Zakaz importu pszenicy, kukurydzy, rzepaku i produktów pochodnych z Ukrainy obowiązujący od wiosny zeszłego roku jest utrzymany. Choć zboże ukraińskie nie wpływa bezpośrednio na rynek polski, to bardziej dynamiczny eksport naszego sąsiada na rynki międzynarodowe jest jednym z czynników wpływających na obniżki światowych cen zbóż. Europejskie i międzynarodowe notowania zbóż nadal silnie wpływają na kształtowanie się cen w Polsce.
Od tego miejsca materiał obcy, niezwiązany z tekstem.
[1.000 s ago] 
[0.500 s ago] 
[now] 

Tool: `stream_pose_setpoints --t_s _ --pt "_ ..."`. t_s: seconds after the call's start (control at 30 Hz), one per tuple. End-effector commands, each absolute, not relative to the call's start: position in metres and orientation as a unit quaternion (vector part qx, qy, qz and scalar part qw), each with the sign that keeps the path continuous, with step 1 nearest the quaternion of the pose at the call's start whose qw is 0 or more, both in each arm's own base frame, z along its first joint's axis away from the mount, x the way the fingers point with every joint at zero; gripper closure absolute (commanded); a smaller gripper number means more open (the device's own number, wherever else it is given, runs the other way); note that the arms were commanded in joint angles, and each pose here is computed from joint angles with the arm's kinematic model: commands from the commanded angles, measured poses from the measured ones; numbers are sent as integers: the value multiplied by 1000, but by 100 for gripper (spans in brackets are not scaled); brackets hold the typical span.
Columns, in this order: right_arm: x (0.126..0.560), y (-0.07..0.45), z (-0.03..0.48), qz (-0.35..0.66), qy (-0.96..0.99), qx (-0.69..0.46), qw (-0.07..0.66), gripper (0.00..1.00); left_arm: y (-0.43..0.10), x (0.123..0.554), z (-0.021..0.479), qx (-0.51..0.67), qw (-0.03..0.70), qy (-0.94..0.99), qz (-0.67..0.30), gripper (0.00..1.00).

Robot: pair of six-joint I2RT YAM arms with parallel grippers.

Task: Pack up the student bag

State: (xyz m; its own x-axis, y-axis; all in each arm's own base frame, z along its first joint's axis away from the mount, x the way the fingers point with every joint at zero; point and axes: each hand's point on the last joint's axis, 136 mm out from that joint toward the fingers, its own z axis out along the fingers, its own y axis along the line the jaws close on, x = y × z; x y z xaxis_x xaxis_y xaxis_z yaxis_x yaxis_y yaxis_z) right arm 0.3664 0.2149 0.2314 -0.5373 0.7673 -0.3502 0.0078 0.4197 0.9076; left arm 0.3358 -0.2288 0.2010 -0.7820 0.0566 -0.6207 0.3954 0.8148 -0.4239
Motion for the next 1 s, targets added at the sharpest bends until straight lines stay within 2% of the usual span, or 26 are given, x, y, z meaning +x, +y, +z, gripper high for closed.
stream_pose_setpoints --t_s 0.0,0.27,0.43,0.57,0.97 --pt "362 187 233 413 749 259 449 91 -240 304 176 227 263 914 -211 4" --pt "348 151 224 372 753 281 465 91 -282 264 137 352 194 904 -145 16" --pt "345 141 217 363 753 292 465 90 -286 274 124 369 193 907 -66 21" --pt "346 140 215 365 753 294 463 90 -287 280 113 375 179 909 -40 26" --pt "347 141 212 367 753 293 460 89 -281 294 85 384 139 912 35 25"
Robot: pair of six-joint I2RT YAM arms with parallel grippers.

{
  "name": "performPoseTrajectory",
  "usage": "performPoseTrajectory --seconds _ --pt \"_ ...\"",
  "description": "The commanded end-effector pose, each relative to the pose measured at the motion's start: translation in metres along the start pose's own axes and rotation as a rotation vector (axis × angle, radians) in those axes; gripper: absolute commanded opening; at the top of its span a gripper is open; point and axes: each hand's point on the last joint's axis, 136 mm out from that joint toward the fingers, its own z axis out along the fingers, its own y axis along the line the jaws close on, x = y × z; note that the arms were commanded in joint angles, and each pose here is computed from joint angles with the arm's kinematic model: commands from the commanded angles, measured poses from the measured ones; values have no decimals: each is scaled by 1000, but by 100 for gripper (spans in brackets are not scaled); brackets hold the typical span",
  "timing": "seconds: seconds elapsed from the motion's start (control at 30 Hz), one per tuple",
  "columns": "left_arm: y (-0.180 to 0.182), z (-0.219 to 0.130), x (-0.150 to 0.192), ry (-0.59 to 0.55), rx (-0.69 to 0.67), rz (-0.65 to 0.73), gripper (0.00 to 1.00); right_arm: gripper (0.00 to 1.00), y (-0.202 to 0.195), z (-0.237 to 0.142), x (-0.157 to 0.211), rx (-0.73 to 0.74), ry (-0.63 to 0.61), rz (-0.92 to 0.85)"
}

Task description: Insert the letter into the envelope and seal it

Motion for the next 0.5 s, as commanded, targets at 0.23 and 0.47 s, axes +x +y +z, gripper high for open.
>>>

W ostatnich miesiącach na rynku zbóż obserwujemy dalsze spadki cen. Ziarno unijne wciąż konkuruje z tańszym towarem z krajów basenu Morza Czarnego, głównie z Rosji i Ukrainy. Rosyjskie ceny eksportowe pszenicy nadal spadają, osiągając poziomy najniższe od 2020 r. Od połowy lutego notowania pszenicy na giełdzie MATIF utrzymują się poniżej psychologicznego progu 200 euro/t.
Departament Rolnictwa USA przewiduje, że Rosja będzie odpowiadać w bieżącym sezonie za prawie jedną czwartą międzynarodowego obrotu pszenicą. Pierwsze prognozy wskazują, że w związku z korzystnymi warunkami atmosferycznymi w ostatnich miesiącach nadchodzący sezon w tym kraju może się okazać równie dobry. Rosja prawdopodobnie będzie utrzymywać przewagę do końca bieżącego sezonu, co dalej może ciążyć na cenach zbóż.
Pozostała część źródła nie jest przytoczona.